5.7. Effectiveness Analysis of the Uncertainty-Aware Aggregation Module

To investigate the impact of prediction entropy and mask reliability coefficients on model performance in the Uncertainty-Aware Aggregation (UAA) module, we conducted an ablation study. Table 5 presents the accuracy (ACC) and F1 scores of the model on the 39-bus and 118-bus datasets under different aggregation strategies.
From Variant 0 to Variant 1, we observe that using prediction entropy alone as the aggregation coefficient increases the average ACC on the 39-bus dataset from 91.69% to 93.36%, and the F1 score from 90.94% to 92.40%. On the 118-bus dataset, the average ACC rises from 80.21% to 82.72%, and the F1 score from 79.47% to 83.35%. This indicates that leveraging only the prediction entropy can provide a certain degree of weighted feature aggregation, thereby improving overall performance.
Furthermore, when employing the complete uncertainty-aware aggregation algorithm (Variant 2), the model achieves an average ACC of 94.92% and F1 of 94.70% on the 39-bus dataset, and an ACC of 83.18% and F1 of 82.93% on the 118-bus dataset. Compared with Variant 1, the performance shows a significant improvement, especially under strong perturbations. Since the mask reliability coefficient is directly related to the signal input of each branch, it is more sensitive to feature perturbations. This allows the model to adjust the weight of each branch.

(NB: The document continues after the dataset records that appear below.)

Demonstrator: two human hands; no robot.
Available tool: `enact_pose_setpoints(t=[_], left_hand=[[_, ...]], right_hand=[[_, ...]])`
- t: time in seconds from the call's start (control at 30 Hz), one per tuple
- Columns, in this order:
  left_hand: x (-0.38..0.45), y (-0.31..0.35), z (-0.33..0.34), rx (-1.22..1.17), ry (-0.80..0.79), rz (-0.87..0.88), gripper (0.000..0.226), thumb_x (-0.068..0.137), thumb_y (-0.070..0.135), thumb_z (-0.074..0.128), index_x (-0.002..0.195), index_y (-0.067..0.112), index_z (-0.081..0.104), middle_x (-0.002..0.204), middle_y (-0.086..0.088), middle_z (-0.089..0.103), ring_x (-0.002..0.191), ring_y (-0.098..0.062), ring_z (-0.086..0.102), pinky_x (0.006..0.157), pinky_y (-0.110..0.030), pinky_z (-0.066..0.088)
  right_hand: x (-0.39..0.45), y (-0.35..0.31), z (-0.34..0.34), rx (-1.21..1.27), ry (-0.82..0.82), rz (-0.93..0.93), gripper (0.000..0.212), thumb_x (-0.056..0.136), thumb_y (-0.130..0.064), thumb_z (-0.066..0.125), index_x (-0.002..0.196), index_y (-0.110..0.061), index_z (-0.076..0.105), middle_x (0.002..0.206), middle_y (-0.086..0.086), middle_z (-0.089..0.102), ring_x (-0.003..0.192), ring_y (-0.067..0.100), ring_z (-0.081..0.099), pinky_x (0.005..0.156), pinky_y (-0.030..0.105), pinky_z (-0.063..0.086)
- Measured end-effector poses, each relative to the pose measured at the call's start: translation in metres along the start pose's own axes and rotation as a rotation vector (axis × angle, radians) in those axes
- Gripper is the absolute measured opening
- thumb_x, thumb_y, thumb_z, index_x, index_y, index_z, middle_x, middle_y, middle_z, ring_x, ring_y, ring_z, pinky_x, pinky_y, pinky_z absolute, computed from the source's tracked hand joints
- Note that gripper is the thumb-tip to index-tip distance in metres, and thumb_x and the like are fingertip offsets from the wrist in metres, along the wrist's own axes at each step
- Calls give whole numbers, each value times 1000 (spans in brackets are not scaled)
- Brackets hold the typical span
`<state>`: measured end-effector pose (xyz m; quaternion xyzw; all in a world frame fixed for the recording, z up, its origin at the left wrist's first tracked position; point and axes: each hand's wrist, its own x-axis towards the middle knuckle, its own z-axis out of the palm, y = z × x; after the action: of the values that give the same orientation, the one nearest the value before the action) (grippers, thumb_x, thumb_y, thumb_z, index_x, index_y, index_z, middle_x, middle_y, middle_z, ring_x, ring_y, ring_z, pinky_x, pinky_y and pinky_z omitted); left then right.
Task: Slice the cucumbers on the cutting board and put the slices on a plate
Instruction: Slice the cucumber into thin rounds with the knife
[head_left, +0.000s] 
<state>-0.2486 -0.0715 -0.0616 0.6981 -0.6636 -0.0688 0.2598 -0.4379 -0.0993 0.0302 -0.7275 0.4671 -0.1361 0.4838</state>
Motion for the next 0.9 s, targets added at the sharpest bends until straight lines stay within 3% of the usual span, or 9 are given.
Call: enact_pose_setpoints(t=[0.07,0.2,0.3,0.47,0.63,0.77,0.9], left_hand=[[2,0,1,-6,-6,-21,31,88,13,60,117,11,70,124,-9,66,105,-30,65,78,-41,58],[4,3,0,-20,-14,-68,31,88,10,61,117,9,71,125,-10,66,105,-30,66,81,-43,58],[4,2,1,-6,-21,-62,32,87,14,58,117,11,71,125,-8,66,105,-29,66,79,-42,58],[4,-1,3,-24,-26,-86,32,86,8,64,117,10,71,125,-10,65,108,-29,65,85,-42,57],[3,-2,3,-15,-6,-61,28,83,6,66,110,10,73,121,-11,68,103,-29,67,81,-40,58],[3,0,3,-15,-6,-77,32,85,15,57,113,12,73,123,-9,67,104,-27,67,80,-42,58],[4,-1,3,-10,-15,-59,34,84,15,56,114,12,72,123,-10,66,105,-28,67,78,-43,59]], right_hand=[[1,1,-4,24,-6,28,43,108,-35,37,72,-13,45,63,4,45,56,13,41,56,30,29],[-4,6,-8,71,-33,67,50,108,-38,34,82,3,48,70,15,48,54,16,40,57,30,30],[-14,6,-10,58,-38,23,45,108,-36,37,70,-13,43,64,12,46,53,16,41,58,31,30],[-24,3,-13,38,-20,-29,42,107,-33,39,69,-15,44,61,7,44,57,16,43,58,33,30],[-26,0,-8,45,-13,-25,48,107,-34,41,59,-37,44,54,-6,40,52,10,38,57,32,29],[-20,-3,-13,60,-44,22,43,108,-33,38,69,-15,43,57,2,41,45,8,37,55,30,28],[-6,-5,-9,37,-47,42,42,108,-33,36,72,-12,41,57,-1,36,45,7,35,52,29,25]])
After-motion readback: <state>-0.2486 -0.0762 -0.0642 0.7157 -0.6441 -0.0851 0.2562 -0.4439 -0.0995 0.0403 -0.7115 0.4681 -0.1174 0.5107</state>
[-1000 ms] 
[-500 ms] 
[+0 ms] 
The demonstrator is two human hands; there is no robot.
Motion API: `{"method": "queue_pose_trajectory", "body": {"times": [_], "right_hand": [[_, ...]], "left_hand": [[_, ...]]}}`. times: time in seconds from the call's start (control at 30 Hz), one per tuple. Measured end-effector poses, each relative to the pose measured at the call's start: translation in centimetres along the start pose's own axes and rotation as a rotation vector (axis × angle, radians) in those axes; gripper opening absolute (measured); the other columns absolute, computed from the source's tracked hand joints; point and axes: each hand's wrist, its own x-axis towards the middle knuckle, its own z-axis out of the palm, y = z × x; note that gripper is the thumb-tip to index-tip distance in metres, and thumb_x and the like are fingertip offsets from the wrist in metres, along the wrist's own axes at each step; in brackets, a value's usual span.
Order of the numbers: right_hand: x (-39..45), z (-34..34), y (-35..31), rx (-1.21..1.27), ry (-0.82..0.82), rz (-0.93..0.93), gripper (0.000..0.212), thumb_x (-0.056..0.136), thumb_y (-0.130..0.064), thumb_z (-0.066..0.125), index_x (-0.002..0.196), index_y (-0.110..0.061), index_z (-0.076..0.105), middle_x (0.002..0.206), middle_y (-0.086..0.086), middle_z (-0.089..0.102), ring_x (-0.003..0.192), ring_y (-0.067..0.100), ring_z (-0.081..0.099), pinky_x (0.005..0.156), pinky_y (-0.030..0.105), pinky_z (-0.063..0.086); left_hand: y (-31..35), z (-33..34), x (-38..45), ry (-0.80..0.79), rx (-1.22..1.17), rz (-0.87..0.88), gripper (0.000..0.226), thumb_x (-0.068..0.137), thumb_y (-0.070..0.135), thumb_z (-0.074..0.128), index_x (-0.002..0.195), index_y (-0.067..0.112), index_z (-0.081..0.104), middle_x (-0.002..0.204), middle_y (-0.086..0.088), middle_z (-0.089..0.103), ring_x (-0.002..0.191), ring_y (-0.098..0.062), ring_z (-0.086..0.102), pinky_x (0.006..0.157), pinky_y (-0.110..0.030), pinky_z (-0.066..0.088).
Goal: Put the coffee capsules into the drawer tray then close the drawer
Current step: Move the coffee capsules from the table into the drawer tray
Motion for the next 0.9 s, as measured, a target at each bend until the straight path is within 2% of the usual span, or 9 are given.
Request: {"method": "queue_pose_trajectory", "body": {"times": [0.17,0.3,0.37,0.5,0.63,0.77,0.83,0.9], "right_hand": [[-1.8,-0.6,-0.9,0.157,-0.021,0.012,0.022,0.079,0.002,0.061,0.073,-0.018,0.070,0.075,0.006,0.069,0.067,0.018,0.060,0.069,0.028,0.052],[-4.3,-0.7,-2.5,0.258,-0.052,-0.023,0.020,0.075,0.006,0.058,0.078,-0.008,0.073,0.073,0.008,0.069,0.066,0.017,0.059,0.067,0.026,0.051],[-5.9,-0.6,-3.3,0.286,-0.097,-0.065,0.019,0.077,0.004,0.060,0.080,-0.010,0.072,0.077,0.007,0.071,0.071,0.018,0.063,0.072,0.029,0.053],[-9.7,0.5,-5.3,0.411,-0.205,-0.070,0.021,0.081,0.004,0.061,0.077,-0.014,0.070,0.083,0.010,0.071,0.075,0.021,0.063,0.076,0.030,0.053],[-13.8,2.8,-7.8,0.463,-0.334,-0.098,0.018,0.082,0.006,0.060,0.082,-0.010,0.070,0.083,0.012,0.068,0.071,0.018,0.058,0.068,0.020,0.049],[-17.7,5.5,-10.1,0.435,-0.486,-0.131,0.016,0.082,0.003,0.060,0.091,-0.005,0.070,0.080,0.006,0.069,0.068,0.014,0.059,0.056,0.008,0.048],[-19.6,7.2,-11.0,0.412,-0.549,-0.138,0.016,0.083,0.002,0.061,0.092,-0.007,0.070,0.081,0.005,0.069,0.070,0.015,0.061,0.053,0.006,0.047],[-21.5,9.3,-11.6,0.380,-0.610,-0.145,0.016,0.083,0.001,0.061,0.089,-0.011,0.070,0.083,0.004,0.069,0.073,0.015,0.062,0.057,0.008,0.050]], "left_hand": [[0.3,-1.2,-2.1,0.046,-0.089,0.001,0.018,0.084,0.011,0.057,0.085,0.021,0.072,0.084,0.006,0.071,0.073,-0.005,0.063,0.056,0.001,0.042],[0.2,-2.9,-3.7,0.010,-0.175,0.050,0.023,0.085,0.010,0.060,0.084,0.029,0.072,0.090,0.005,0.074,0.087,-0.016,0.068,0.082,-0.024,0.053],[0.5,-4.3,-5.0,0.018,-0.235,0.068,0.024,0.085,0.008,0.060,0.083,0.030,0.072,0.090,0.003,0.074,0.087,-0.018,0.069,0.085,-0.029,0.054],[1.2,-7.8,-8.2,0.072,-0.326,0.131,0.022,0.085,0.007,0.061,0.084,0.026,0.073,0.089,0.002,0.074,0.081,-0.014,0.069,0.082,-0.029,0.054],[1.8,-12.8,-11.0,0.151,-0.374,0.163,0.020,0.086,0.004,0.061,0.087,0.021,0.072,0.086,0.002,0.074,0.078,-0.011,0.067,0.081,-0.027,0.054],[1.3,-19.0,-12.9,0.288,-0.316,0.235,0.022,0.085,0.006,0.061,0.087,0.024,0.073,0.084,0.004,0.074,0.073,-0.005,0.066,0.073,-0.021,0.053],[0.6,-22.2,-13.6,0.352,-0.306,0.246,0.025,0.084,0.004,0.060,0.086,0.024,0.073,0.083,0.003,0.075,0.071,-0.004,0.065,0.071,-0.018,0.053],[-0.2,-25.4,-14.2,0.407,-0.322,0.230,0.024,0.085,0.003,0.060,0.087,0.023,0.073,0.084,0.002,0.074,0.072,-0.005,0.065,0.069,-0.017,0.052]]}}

6. Discussion and Future Work

This work targets moderate-size benchmarks (IEEE 39- and 118-bus), on which the proposed multi-branch GAT with MC dropout trains and infers efficiently on commodity hardware. Even in the worst-case scenario of a fully connected graph topology, the overall computational cost scales as O ( B | V | 2 d ) ), where B is the number of GAT branches and d is the node feature dimension. Given the modest node counts (39 or 118), this complexity remains manageable. We acknowledge that scaling to much larger grids (e.g., thousands of buses) can increase both latency and memory.
Additionally, our future research will focus on several directions. First, we will extend robustness to large, dynamically evolving grids naturally points to zonal partitioning, cluster-wise GNNs, etc., to sustain real-time performance. Second, while our current UQ uses MC dropout and already improves performance and robustness under noisy or missing inputs, it remains a convenient but low-fidelity proxy, motivating higher-fidelity UQ (e.g., deep ensembles, Bayesian/variational GNN layers) with calibration checks. Third, incorporating physical priors and domain knowledge can enhance generalization and interpretability. Finally, we will design a lightweight path toward TSA/EMS integration—streaming PMU/SCADA adapters, single-pass online inference under a latency budget, and a simple gRPC/REST scoring service exposing confidence—that facilitates practical validation in dispatch platforms.

7. Conclusions

This paper investigates the challenge of robustness in power system transient stability assessment under complex interference environments, where factors such as input noise and missing features can severely degrade prediction performance. To address this problem, we propose a prediction framework based on a multi-branch Graph Attention Network (GAT), which integrates structural modeling, multi-branch feature extraction, and uncertainty-aware fusion to achieve accurate and reliable predictions.
Specifically, the proposed method first establishes a graph-based representation of the power grid, effectively embedding both topological structures and operational features. To capture intricate correlations among grid vertices, an edge-feature-enhanced GAT is introduced, which strengthens the interaction between vertex states and edge attributes. Building on this foundation, we design a multi-branch feature extraction mechanism equipped with dual masks and branch constraints. This mechanism promotes feature sparsity and diversity, thereby mitigating the adverse effects of perturbations on individual features. In addition, an uncertainty-aware aggregation module is developed to dynamically fuse the predictions from different branches. By incorporating both prediction uncertainty and mask reliability into the weighting process, the module adaptively balances contributions from diverse branches, enhancing robustness while improving interpretability of the final results. Comprehensive experiments conducted on multiple interference scenarios—including feature loss, noise perturbations, and their combined effects—demonstrate that the proposed framework consistently outperforms existing approaches. The results confirm not only the superior robustness and accuracy of the method, but also its potential for practical application in real-world power grid operations.

Author Contributions

Methodology: K.W.; Writing—Original Draft: S.F., K.J.;Writing—Review & Editing: H.X., J.H. All authors have read and agreed to the published version of the manuscript.

Funding

This research was funded by the Science and Technology Foundation of State Grid Corporation of China (Grant/Award Number: 5100-202355764A-3-5-YS).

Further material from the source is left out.